Joey Soloway and the Female Gaze
Joey Soloway’s work brings renewed attention to the ‘female gaze’, reframing it as a tool for social and artistic transformation. Soloway asks what it would mean to centre the lived experiences, emotions, and subjectivity of women in cinema not as objects of desire but as fully seen, fully felt protagonists.
In their discussion of filmmaking, Soloway emphasises the importance of prioritising the woman’s body, not as an object of display but as a site of experience. The female gaze becomes a “subjective camera,” one that communicates feeling, intimacy, and interiority. Instead of the director imposing emotion onto the actors, the filmmaker becomes part of the emotional exchange, acknowledging their own body and presence as part of the process.
Hannah Wilke and Embodied Visibility
Artist Hannah Wilke further highlights the significance of the woman’s body as a communicative tool. Her work expresses a desire for women to be seen not as objects but as subjects who control their own visibility. For Wilke, the body holds political and artistic power it is a medium for being seen, felt, and understood on one’s own terms.
The Female Gaze as a Political Practice
Ultimately, the female gaze is not simply the inverse of the male gaze. It is a socio-political call for justice within art-making. It demands that creators and audiences recognise women as subjects beings with agency, complexity, and interior worlds rather than as aesthetic objects constructed for consumption.

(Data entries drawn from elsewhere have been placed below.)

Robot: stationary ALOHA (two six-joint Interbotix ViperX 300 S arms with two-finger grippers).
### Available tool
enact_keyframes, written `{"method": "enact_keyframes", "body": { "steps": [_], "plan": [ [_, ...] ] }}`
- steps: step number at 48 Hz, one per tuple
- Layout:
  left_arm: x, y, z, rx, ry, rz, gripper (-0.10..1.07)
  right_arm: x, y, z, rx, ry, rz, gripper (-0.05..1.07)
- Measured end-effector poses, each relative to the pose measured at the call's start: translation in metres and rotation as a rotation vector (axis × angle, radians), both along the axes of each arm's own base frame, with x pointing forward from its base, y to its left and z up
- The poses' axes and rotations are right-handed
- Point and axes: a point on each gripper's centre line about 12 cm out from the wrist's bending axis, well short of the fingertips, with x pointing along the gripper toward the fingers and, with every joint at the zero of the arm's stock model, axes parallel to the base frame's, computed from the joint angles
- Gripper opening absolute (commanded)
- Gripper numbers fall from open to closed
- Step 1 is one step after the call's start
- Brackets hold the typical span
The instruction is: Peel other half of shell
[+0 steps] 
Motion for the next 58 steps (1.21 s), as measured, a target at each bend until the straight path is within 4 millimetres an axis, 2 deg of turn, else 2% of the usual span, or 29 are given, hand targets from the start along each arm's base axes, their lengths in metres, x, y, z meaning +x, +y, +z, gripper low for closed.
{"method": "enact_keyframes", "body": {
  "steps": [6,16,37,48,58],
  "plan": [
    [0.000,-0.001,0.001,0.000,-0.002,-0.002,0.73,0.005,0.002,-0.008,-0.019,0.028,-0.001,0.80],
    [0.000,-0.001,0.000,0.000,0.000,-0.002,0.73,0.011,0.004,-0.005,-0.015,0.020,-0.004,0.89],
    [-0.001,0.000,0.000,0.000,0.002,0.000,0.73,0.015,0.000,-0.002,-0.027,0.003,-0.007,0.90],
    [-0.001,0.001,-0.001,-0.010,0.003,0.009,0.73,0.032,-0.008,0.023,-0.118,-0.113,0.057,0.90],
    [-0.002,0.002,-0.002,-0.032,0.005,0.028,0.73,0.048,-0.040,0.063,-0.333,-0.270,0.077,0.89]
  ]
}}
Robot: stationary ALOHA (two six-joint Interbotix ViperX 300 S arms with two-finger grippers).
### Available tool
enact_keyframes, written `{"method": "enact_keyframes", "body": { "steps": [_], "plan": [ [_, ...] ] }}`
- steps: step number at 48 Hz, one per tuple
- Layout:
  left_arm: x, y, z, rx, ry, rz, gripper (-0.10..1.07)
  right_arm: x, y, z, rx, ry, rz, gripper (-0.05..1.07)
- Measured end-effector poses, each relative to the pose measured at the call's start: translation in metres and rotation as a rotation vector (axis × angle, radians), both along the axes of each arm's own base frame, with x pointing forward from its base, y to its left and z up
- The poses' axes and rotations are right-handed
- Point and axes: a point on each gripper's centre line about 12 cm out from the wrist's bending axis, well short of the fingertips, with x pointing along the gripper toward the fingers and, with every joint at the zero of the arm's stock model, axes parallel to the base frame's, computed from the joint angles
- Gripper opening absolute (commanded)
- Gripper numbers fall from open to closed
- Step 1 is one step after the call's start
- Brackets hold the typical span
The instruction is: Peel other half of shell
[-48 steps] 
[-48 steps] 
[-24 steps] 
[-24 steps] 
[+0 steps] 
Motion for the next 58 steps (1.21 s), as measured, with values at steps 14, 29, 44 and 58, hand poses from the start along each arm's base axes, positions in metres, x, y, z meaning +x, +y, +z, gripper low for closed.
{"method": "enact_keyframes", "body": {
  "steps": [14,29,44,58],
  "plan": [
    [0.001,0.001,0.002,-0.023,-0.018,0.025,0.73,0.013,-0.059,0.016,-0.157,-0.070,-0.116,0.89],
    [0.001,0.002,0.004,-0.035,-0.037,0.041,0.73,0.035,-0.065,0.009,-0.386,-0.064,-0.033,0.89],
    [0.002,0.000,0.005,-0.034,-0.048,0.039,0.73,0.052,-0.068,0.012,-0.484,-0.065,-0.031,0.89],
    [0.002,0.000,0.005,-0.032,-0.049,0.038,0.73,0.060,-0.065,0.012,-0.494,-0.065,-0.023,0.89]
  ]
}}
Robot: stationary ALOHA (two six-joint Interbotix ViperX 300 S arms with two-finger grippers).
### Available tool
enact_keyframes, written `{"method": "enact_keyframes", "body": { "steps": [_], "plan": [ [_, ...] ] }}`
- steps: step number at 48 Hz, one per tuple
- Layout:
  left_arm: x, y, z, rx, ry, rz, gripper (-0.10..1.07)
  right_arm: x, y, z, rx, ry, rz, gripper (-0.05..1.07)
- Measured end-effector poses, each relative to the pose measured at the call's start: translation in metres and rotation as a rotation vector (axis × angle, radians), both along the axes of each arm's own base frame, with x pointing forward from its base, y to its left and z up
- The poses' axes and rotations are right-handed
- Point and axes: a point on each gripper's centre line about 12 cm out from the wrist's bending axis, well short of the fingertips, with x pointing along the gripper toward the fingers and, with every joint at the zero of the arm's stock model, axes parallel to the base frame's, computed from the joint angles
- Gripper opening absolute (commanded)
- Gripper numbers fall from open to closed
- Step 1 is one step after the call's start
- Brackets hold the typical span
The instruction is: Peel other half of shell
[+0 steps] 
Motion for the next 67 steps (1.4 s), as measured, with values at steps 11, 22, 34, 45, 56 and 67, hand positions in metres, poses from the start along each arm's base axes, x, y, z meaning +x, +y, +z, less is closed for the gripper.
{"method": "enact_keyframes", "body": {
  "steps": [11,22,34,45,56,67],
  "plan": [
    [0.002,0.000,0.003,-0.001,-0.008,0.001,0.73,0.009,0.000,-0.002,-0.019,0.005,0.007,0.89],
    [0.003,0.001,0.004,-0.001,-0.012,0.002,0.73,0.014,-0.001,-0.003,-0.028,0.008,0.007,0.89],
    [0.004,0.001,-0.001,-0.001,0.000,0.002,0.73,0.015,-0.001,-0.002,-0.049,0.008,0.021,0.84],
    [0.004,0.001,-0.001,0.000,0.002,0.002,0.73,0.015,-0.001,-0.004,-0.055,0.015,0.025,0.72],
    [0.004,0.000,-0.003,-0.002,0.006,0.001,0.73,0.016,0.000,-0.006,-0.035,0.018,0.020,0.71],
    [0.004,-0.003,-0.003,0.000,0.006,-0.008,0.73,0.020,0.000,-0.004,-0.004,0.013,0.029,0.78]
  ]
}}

As feminist thinkers such as hooks, Soloway, and Wilke remind us, rethinking the gaze is not only about representation on screen. It is also about transforming the structures that determine who is allowed to create, who is allowed to be seen, and how we learn to look in the first place.
References
TIFF Talks (2016). Joey Soloway on The Female Gaze | MASTER CLASS | TIFF 2016. YouTube. Available at: https://www.youtube.com/watch?v=pnBvppooD9I
Blackboard (2025). Blackboard. [online] Westminster.ac.uk. Available at: https://learning.westminster.ac.uk/ultra/courses/_102764_1/outline/file/_6032002_1 [Accessed 2 Dec. 202
Blackboard (2025). Blackboard. [online] Westminster.ac.uk. Available at: https://learning.westminster.ac.uk/ultra/courses/_102764_1/outline/file/_6032698_1 [Accessed 2 Dec. 2025].
Maloney, L., Miller, A., Nix, S. and Osborn, B. (2016). The Oppositional Gaze: Black Female Spectators. [online] ENGL 359. Available at: https://xuengl359.wordpress.com/home/theoryguide/the-oppositional-gaze-bell-hooks/ .

The discussion of the male gaze underscores its pervasive influence in shaping cinematic representation and audience perception. While the text effectively situates the concept within feminist theory, it risks oversimplifying the complexity of spectatorship by framing women primarily as passive recipients of patriarchal norms. The inclusion of bell hooks’ oppositional gaze and Soloway’s female gaze introduces necessary counterpoints, yet these interventions could be explored further to challenge the binary of male versus female gaze. Moreover, the structural critique of media ownership is compelling but underdeveloped; without deeper engagement with economic and institutional power, the argument remains largely theoretical.